INSTRUCTIONS FOR THE TASK — From the line containing "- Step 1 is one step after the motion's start" down to the last line of the material, output each line exactly as it appears, excluding pictures.

□ □ □

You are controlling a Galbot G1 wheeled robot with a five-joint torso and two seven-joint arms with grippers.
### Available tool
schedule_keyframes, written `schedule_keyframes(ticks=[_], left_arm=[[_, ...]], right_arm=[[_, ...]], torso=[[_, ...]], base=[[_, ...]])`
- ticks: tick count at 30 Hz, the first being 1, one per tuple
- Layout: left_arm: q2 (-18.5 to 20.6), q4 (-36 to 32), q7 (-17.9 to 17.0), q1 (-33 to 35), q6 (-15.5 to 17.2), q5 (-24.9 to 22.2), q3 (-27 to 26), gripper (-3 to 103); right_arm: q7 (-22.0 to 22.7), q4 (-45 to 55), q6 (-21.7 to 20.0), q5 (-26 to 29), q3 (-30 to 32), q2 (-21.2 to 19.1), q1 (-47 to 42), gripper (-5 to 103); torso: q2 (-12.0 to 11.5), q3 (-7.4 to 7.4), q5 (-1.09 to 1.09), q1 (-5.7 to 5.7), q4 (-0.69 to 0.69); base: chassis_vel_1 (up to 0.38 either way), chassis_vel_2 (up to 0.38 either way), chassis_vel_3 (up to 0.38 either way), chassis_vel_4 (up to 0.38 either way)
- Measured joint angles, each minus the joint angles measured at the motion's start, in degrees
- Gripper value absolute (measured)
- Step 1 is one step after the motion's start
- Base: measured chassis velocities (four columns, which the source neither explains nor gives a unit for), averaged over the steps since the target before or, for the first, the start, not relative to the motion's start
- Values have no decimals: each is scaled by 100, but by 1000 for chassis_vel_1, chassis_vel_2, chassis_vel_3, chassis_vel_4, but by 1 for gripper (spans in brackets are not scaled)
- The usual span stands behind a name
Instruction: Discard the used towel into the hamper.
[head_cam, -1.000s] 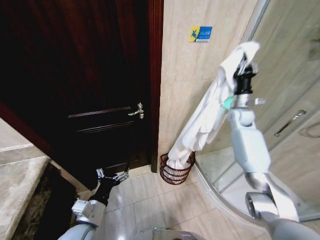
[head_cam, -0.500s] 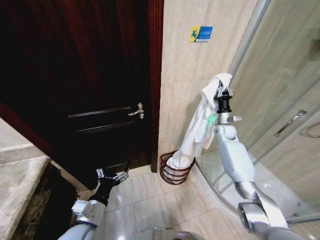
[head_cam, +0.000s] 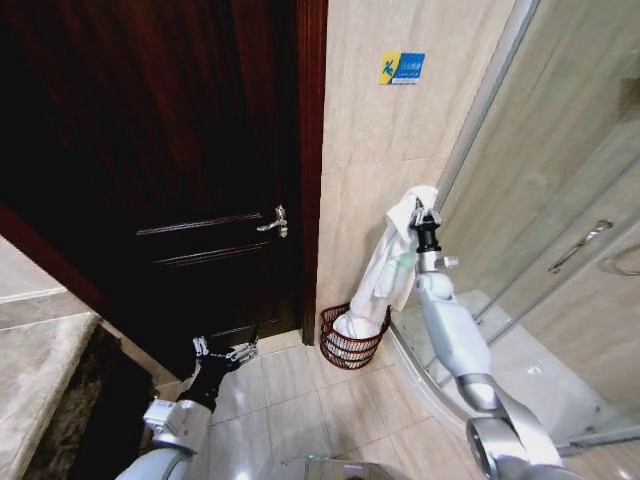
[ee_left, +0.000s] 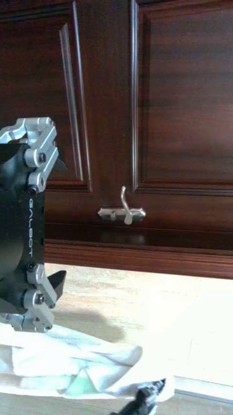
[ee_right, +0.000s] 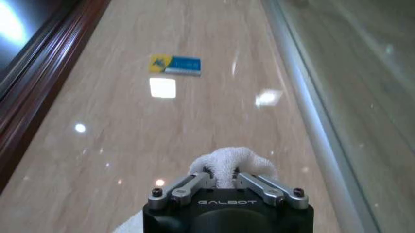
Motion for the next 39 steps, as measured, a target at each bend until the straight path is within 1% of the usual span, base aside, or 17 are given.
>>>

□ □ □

RESPONSE AREA —
- Step 1 is one step after the motion's start
- Base: measured chassis velocities (four columns, which the source neither explains nor gives a unit for), averaged over the steps since the target before or, for the first, the start, not relative to the motion's start
- Values have no decimals: each is scaled by 100, but by 1000 for chassis_vel_1, chassis_vel_2, chassis_vel_3, chassis_vel_4, but by 1 for gripper (spans in brackets are not scaled)
- The usual span stands behind a name
Instruction: Discard the used towel into the hamper.
[head_cam, -1.000s] 
[head_cam, -0.500s] 
[head_cam, +0.000s] 
[ee_left, +0.000s] 
[ee_right, +0.000s] 
Motion for the next 39 steps, as measured, a target at each bend until the straight path is within 1% of the usual span, base aside, or 17 are given.
>>>

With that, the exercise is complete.